Location The lake Mamry archipelago, Poland.
Methods Forty trap transects with a total of 114 Barber traps were operating from June to September in 1997 and in 1998. The traps (0.5-L plastic beakers, mouth diameter 120 mm, with a 20 × 20 cm wooden roof) were placed by applying a stratified sampling design into 13 habitat types on the 16 islands and two mainland sites. The frequency of macropterous individuals in wing-dimorphic populations of three carabid species (Pterostichus melanarius, P. anthracinus and Carabus granulatus) was used as an indicator of population ‘age’.
Results The frequency of macropterous individuals in the populations varied from 0% to 100% for P. melanarius (18.5% on average), from 0% to 91% for P. anthracinus (12.6%) and from 0% to 29% for C. granulatus (8.9%). Populations hosted more long-winged individuals (and were therefore interpreted as being younger) on smaller islands, compared with those inhabiting large islands and the mainland sites. The results also revealed that the viability of the populations of the autumn-breeding P. melanarius might be more affected by population size than that of the two studied spring breeders. Island connectivity did not have a significant effect on the frequency of macropterous individuals in the studied populations.

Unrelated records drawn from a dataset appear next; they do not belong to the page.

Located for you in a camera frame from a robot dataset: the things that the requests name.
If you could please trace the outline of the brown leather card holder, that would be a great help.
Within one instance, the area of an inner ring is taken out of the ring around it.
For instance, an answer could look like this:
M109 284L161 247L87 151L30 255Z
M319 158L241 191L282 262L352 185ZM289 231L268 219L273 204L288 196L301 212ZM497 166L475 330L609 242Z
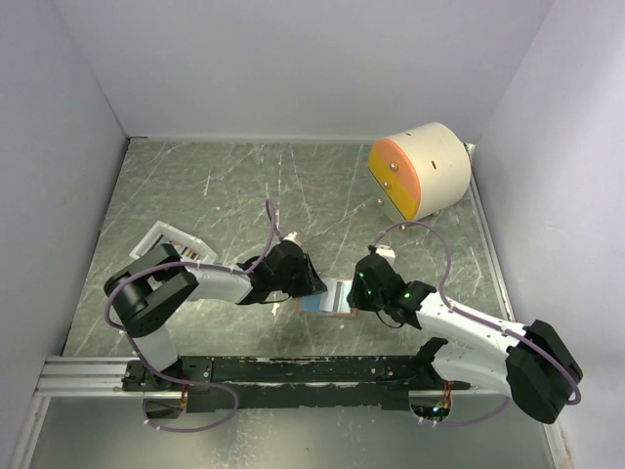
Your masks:
M318 316L355 318L358 308L348 303L348 294L353 285L351 279L324 278L326 290L298 299L298 311Z

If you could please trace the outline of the white credit card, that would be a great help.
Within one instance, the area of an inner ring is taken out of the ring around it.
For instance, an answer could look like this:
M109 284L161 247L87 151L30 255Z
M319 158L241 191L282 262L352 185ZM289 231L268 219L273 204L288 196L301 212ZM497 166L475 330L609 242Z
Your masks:
M348 302L353 281L351 279L326 279L327 291L321 295L319 309L323 313L350 315L352 307Z

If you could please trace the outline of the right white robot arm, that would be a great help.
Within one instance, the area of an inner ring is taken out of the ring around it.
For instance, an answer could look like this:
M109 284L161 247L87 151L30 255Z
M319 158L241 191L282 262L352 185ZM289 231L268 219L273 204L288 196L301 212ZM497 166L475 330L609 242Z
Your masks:
M497 320L443 300L431 285L404 281L377 253L356 263L348 302L431 334L414 365L415 379L425 388L442 381L477 385L510 398L529 417L552 424L583 377L550 324Z

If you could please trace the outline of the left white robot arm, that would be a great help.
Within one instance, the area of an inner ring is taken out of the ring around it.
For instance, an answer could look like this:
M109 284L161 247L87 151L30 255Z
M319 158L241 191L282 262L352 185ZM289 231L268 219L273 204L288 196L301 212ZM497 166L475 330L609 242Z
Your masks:
M114 311L158 389L181 384L183 361L166 323L186 301L262 304L273 293L302 298L327 290L300 244L283 239L233 266L185 262L170 243L149 250L104 284L105 311Z

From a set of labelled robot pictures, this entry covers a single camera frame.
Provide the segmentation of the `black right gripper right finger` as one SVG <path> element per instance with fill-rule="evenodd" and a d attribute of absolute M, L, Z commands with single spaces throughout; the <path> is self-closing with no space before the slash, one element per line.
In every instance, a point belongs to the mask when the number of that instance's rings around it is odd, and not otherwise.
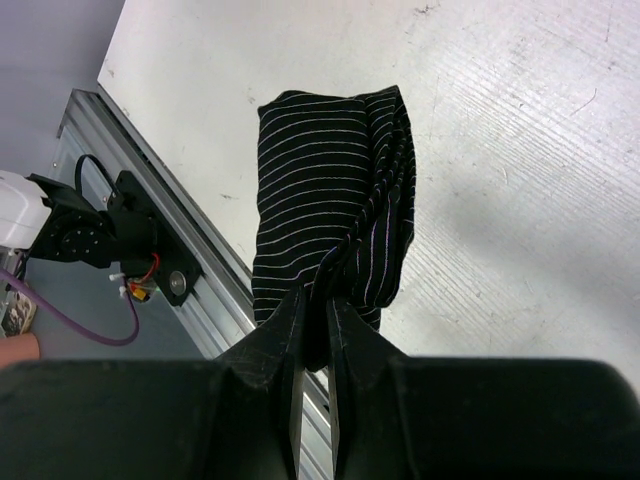
<path fill-rule="evenodd" d="M 336 479 L 408 479 L 389 360 L 403 353 L 344 299 L 327 302 L 330 417 Z"/>

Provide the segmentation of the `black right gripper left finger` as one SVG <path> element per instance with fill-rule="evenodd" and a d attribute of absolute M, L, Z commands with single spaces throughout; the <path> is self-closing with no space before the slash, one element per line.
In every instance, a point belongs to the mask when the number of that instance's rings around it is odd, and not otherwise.
<path fill-rule="evenodd" d="M 215 359 L 216 479 L 296 479 L 303 397 L 306 292 L 290 290 L 244 339 Z"/>

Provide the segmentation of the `black striped underwear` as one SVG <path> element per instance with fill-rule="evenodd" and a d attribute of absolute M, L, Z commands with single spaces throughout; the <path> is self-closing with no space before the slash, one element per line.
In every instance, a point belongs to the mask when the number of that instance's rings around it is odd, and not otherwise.
<path fill-rule="evenodd" d="M 264 323 L 304 289 L 314 372 L 328 363 L 328 300 L 347 300 L 378 328 L 399 291 L 414 237 L 411 123 L 397 86 L 352 97 L 286 91 L 258 116 L 254 318 Z"/>

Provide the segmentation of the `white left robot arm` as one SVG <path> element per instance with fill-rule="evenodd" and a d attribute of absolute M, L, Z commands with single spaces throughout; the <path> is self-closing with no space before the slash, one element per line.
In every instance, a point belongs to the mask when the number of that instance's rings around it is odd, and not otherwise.
<path fill-rule="evenodd" d="M 30 249 L 49 216 L 45 192 L 33 181 L 9 171 L 1 171 L 1 246 Z"/>

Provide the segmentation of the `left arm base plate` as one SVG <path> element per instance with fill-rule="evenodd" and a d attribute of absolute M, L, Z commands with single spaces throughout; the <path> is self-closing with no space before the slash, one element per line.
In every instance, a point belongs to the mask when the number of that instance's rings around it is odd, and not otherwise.
<path fill-rule="evenodd" d="M 104 210 L 83 195 L 87 161 L 109 186 Z M 28 250 L 32 258 L 83 262 L 98 269 L 118 262 L 127 280 L 137 286 L 152 282 L 171 305 L 184 304 L 201 266 L 132 172 L 123 170 L 114 178 L 96 156 L 83 154 L 76 161 L 73 186 L 37 174 L 28 179 L 44 191 L 43 203 L 51 209 Z"/>

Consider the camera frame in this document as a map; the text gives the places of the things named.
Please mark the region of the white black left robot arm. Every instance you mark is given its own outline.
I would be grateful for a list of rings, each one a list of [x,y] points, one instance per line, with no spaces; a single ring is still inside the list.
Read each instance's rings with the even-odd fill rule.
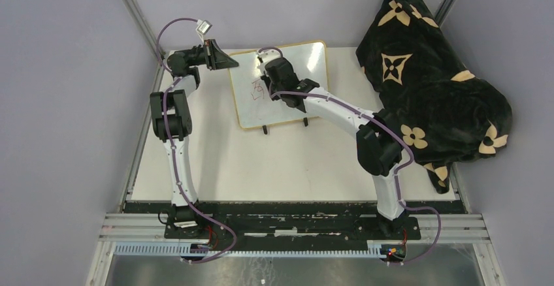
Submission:
[[[201,45],[179,50],[167,58],[172,82],[163,91],[150,94],[150,111],[154,135],[163,143],[172,180],[171,207],[165,226],[173,233],[182,232],[198,238],[207,228],[207,220],[197,211],[189,158],[189,138],[193,131],[188,97],[201,83],[200,66],[210,71],[238,67],[214,39]]]

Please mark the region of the yellow framed whiteboard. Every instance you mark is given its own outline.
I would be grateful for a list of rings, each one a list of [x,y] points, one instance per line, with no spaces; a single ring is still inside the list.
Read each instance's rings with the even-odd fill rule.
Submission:
[[[324,89],[328,88],[326,45],[321,40],[280,46],[284,57],[292,64],[299,80],[309,78]],[[238,123],[243,129],[302,121],[310,118],[297,109],[289,108],[281,100],[272,100],[256,50],[233,52],[230,57],[238,66],[229,69],[231,89],[235,101]]]

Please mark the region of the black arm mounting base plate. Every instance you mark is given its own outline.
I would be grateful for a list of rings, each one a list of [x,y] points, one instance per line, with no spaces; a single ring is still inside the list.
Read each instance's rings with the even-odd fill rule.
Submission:
[[[389,224],[374,202],[216,202],[198,209],[219,223],[166,202],[128,202],[125,214],[151,214],[164,238],[199,238],[213,251],[362,251],[369,241],[390,244],[420,240],[417,219],[408,214]]]

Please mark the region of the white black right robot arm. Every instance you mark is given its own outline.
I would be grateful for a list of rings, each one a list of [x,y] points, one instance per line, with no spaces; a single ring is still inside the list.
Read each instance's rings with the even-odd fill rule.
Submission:
[[[299,80],[292,64],[282,56],[257,56],[256,63],[273,101],[281,100],[292,109],[323,118],[355,139],[357,161],[374,182],[378,232],[389,239],[400,234],[408,211],[399,170],[405,166],[402,152],[408,147],[390,128],[392,115],[347,103],[309,78]]]

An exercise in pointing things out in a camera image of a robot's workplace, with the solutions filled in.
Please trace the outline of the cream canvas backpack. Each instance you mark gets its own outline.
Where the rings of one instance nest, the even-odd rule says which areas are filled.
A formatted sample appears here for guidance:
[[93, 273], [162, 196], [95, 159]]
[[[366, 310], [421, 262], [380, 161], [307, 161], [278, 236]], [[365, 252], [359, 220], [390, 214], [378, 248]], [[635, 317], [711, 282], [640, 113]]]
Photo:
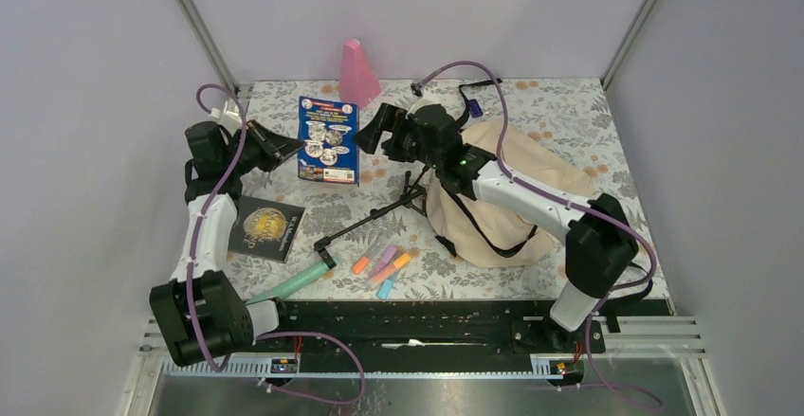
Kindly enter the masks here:
[[478, 267], [535, 263], [562, 244], [566, 278], [549, 318], [577, 330], [600, 310], [642, 237], [589, 175], [503, 118], [441, 131], [425, 212], [452, 255]]

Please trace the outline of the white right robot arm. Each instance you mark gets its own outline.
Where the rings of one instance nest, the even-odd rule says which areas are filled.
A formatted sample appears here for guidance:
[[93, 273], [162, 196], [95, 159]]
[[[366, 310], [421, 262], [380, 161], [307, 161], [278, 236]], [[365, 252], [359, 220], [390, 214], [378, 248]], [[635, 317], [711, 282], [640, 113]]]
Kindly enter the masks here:
[[354, 142], [368, 154], [381, 151], [392, 161], [423, 163], [448, 193], [513, 212], [563, 243], [568, 281], [543, 327], [553, 350], [566, 352], [580, 340], [581, 324], [638, 252], [615, 198], [606, 193], [584, 198], [505, 169], [499, 157], [469, 143], [438, 103], [412, 112], [383, 103]]

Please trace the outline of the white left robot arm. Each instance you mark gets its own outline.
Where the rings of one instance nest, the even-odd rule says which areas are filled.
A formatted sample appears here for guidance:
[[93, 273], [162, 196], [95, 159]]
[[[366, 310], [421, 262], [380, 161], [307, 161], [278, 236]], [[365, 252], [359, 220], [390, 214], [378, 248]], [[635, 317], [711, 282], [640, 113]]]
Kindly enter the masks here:
[[184, 135], [192, 154], [184, 167], [188, 228], [175, 270], [151, 289], [149, 304], [176, 365], [205, 362], [223, 371], [255, 338], [252, 315], [222, 269], [242, 178], [255, 169], [275, 171], [304, 143], [228, 108], [211, 109]]

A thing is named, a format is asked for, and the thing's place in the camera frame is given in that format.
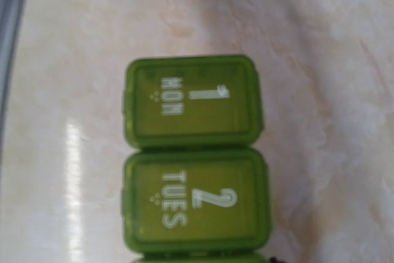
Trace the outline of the green weekly pill organizer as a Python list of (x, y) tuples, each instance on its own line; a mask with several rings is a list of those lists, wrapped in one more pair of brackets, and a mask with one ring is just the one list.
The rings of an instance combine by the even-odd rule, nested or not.
[(272, 230), (260, 84), (245, 55), (138, 59), (126, 71), (126, 246), (141, 262), (263, 262)]

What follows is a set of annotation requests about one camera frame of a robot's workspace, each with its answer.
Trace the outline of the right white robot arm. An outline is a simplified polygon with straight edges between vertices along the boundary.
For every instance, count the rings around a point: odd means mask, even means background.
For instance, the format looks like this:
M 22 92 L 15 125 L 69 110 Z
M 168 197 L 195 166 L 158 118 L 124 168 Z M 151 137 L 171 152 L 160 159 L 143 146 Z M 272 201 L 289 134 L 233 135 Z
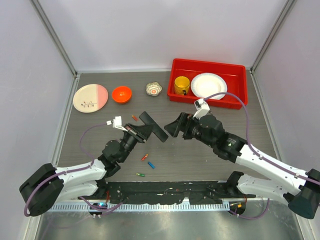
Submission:
M 182 132 L 183 139 L 196 139 L 212 148 L 223 160 L 250 168 L 266 177 L 253 178 L 244 173 L 232 173 L 226 184 L 226 193 L 233 198 L 240 194 L 269 198 L 289 207 L 295 214 L 313 219 L 320 205 L 320 172 L 294 168 L 253 147 L 248 140 L 225 131 L 213 115 L 200 119 L 182 112 L 165 125 L 174 138 Z

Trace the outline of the black remote control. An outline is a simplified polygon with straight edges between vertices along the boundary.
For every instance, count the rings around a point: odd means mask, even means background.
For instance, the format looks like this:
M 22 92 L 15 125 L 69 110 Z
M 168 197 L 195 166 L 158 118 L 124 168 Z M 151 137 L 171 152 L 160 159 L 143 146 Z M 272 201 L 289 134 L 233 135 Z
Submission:
M 156 123 L 156 121 L 146 112 L 142 112 L 139 115 L 139 119 L 147 125 L 152 125 L 153 134 L 162 142 L 165 143 L 169 136 L 165 133 L 165 131 Z

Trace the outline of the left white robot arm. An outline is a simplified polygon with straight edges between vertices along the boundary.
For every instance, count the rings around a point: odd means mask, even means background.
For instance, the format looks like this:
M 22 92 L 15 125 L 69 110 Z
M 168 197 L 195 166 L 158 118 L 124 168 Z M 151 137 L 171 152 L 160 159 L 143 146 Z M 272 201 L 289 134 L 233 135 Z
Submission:
M 20 187 L 25 201 L 23 214 L 36 217 L 47 212 L 55 203 L 82 196 L 93 196 L 100 200 L 107 192 L 100 180 L 113 176 L 120 170 L 136 144 L 144 144 L 151 136 L 154 124 L 122 125 L 119 118 L 107 121 L 107 125 L 121 130 L 123 137 L 110 140 L 101 156 L 88 163 L 69 167 L 54 167 L 51 163 L 42 165 Z

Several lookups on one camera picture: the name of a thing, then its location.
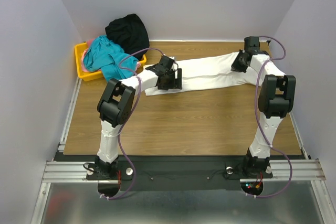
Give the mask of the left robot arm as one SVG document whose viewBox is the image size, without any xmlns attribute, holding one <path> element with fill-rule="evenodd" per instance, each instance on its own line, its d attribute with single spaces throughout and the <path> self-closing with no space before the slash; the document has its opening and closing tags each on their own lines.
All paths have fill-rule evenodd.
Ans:
<svg viewBox="0 0 336 224">
<path fill-rule="evenodd" d="M 106 179 L 116 175 L 118 137 L 132 114 L 134 99 L 149 88 L 182 89 L 182 69 L 173 57 L 162 55 L 159 63 L 146 67 L 138 75 L 124 80 L 111 79 L 98 102 L 101 140 L 94 163 Z"/>
</svg>

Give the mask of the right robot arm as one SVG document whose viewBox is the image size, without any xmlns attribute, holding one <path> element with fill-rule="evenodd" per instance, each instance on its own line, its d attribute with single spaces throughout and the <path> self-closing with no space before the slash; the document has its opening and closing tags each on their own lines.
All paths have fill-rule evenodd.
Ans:
<svg viewBox="0 0 336 224">
<path fill-rule="evenodd" d="M 243 174 L 253 177 L 263 172 L 271 173 L 272 143 L 280 123 L 293 108 L 296 78 L 276 67 L 274 59 L 261 50 L 259 37 L 256 36 L 244 38 L 244 48 L 232 63 L 231 71 L 246 73 L 248 68 L 258 74 L 256 87 L 261 87 L 255 93 L 258 128 L 241 165 Z"/>
</svg>

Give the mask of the white t shirt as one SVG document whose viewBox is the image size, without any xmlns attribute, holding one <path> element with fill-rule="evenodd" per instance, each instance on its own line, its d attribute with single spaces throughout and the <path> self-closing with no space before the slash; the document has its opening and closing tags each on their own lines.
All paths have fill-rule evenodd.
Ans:
<svg viewBox="0 0 336 224">
<path fill-rule="evenodd" d="M 182 89 L 159 90 L 157 87 L 145 90 L 145 95 L 162 95 L 188 91 L 219 89 L 242 84 L 256 85 L 258 73 L 251 67 L 245 73 L 231 71 L 231 65 L 238 53 L 178 61 L 182 69 Z"/>
</svg>

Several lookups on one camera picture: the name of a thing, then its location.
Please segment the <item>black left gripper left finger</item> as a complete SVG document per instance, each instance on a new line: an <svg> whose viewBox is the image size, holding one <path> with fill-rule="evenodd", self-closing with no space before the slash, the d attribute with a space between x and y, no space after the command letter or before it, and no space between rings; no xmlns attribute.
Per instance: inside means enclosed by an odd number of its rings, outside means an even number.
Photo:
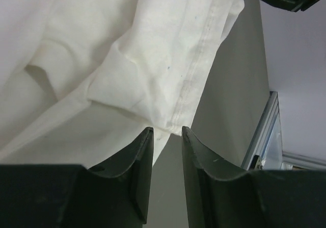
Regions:
<svg viewBox="0 0 326 228"><path fill-rule="evenodd" d="M101 163L1 165L1 227L142 227L154 131Z"/></svg>

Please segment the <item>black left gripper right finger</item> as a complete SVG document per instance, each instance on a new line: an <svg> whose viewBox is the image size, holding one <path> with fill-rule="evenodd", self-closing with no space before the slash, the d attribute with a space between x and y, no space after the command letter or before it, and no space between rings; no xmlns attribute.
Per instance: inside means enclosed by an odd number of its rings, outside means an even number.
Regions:
<svg viewBox="0 0 326 228"><path fill-rule="evenodd" d="M244 170L182 128L190 227L325 227L325 171Z"/></svg>

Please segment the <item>white t shirt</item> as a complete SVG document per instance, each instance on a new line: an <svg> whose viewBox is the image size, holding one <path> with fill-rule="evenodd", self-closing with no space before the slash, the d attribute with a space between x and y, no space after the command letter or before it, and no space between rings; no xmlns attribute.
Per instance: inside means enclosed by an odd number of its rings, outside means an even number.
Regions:
<svg viewBox="0 0 326 228"><path fill-rule="evenodd" d="M243 0L1 0L1 163L157 160L193 122Z"/></svg>

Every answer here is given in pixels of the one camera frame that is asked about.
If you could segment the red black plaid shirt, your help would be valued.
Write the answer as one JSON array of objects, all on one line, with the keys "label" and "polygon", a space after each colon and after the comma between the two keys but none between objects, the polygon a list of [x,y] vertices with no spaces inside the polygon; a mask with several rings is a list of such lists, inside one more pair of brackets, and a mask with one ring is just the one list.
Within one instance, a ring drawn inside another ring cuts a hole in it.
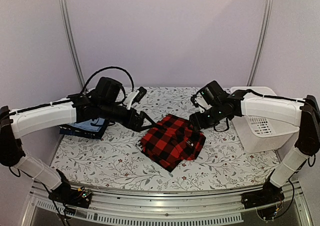
[{"label": "red black plaid shirt", "polygon": [[167,114],[140,139],[141,152],[171,173],[182,161],[199,156],[206,141],[190,121]]}]

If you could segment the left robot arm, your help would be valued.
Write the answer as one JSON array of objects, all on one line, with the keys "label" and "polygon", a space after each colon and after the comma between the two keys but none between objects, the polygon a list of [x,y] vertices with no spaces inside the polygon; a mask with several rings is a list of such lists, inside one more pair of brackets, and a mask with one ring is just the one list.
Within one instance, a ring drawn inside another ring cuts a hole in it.
[{"label": "left robot arm", "polygon": [[137,112],[132,107],[144,97],[146,90],[143,87],[132,90],[123,100],[117,101],[119,93],[124,91],[119,81],[101,77],[95,88],[87,93],[71,94],[58,101],[17,110],[1,107],[1,165],[28,174],[63,203],[70,203],[75,197],[74,190],[65,175],[24,152],[21,139],[40,130],[96,119],[119,123],[134,132],[152,128],[155,122],[145,112]]}]

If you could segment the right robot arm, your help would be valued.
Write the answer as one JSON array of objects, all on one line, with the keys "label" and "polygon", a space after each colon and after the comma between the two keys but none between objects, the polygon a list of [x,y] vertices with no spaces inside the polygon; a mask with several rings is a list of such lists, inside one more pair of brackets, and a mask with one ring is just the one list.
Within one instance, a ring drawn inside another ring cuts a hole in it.
[{"label": "right robot arm", "polygon": [[312,95],[289,98],[265,86],[235,86],[228,92],[212,81],[190,98],[199,111],[189,120],[197,131],[232,122],[248,153],[278,150],[288,141],[293,146],[273,170],[259,192],[269,204],[278,190],[310,157],[320,150],[320,109]]}]

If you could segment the floral patterned table mat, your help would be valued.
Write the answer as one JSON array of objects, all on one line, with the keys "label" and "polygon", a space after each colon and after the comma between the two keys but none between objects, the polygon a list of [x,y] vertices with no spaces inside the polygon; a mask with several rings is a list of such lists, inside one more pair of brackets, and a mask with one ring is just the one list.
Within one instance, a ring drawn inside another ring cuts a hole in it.
[{"label": "floral patterned table mat", "polygon": [[191,131],[195,87],[149,87],[134,105],[159,128],[132,131],[119,123],[99,140],[65,136],[51,167],[72,183],[134,191],[192,192],[260,185],[278,166],[273,150],[248,153],[231,123]]}]

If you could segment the light blue folded shirt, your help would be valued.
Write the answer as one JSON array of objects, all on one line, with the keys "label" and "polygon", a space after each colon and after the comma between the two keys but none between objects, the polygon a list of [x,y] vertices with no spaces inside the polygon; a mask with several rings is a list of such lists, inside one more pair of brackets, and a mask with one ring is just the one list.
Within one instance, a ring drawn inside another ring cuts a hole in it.
[{"label": "light blue folded shirt", "polygon": [[103,118],[98,118],[95,120],[87,120],[84,122],[79,122],[79,123],[72,123],[70,124],[72,127],[86,131],[86,132],[93,132],[97,133],[99,132],[104,126],[108,125],[108,121]]}]

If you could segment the white plastic basket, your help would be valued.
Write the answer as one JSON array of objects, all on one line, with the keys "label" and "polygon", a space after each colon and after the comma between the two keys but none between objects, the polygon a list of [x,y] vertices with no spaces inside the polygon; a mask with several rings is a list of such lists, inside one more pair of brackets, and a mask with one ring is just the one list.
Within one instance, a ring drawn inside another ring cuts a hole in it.
[{"label": "white plastic basket", "polygon": [[232,123],[248,153],[277,150],[288,140],[296,140],[299,134],[297,126],[265,117],[236,116]]}]

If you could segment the dark navy folded shirt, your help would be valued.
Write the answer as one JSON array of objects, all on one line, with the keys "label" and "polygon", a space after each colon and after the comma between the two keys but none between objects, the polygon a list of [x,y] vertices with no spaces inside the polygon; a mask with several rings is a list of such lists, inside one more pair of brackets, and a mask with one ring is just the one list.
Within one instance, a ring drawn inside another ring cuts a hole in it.
[{"label": "dark navy folded shirt", "polygon": [[110,121],[108,121],[108,125],[104,126],[99,132],[88,132],[80,129],[76,129],[75,127],[71,126],[70,124],[63,124],[59,126],[59,133],[61,135],[68,135],[68,136],[76,136],[86,139],[94,139],[94,140],[100,140],[102,139],[107,127],[110,124]]}]

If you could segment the aluminium front rail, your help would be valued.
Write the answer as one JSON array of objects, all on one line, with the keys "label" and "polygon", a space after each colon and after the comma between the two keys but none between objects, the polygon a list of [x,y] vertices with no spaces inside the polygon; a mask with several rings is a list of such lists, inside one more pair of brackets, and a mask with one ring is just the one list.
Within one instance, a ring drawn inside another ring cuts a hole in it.
[{"label": "aluminium front rail", "polygon": [[313,226],[307,201],[297,180],[283,187],[285,196],[276,219],[266,219],[272,205],[245,209],[243,193],[260,186],[234,189],[152,192],[94,188],[89,208],[48,199],[35,182],[27,197],[23,226]]}]

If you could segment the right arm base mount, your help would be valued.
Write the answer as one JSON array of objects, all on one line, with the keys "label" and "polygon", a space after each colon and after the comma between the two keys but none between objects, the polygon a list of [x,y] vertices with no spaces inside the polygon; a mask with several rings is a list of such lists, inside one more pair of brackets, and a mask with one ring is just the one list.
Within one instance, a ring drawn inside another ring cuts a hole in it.
[{"label": "right arm base mount", "polygon": [[264,186],[260,190],[245,192],[241,195],[241,203],[245,209],[265,206],[285,199],[282,188],[271,186]]}]

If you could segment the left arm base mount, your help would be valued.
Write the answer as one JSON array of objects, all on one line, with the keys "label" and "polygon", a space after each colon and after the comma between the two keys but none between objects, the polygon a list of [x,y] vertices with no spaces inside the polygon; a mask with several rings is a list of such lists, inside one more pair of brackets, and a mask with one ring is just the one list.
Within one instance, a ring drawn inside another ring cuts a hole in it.
[{"label": "left arm base mount", "polygon": [[74,189],[71,188],[70,185],[61,184],[59,187],[49,192],[48,198],[65,205],[88,209],[91,204],[92,193],[91,189],[86,189],[84,187]]}]

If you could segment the right aluminium frame post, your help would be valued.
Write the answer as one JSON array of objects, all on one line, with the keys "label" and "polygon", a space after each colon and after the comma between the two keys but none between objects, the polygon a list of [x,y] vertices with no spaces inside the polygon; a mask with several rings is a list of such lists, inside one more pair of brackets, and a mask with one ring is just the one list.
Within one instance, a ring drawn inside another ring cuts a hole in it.
[{"label": "right aluminium frame post", "polygon": [[268,32],[269,22],[272,14],[273,1],[274,0],[265,0],[260,33],[259,33],[251,69],[249,72],[249,77],[246,83],[246,85],[249,87],[253,86],[257,72],[258,72],[258,68],[259,68],[259,64],[260,64],[260,60],[261,60],[262,52],[264,49],[267,32]]}]

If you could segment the aluminium frame post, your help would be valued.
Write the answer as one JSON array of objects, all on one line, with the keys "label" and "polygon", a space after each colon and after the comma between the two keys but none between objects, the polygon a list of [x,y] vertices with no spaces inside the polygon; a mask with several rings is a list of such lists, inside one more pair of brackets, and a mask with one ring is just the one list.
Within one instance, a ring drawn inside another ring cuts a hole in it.
[{"label": "aluminium frame post", "polygon": [[272,14],[273,1],[274,0],[265,0],[260,33],[259,33],[251,69],[249,72],[249,77],[246,83],[246,85],[249,87],[253,86],[257,72],[258,72],[258,68],[259,68],[259,64],[260,64],[260,60],[261,60],[262,52],[264,49],[267,32],[268,32],[269,22]]},{"label": "aluminium frame post", "polygon": [[82,88],[85,85],[85,80],[84,80],[84,75],[80,66],[80,61],[79,61],[79,57],[77,54],[77,49],[76,49],[76,45],[73,37],[67,0],[58,0],[58,1],[59,1],[59,7],[61,11],[61,16],[62,16],[63,26],[65,30],[65,35],[67,39],[67,44],[69,47],[72,63],[75,70],[75,75],[77,77],[80,87]]}]

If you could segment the left aluminium frame post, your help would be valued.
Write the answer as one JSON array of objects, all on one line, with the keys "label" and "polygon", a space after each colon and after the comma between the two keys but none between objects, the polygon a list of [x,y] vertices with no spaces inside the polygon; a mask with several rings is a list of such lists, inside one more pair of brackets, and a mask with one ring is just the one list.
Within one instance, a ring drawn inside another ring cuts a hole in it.
[{"label": "left aluminium frame post", "polygon": [[72,63],[75,70],[75,75],[77,77],[80,87],[82,88],[85,85],[85,80],[84,80],[84,75],[80,66],[80,61],[79,61],[79,57],[77,54],[77,49],[76,49],[76,45],[73,37],[67,0],[58,0],[58,1],[59,1],[59,7],[61,11],[61,16],[62,16],[63,26],[65,30],[65,35],[67,39],[67,44],[69,47]]}]

Main conclusions The inverse relationship between the proportion of macropterous individuals and island size contrasts with the accepted theory of dispersal, which assumes that there is selection against dispersal on small islands. A regression analysis for population age and habitat characteristics reveals the extinction probability of a given population. I suggest that investigations based on variability in population age can help in studies of colonization–extinction processes that would otherwise face logistic and methodological obstacles.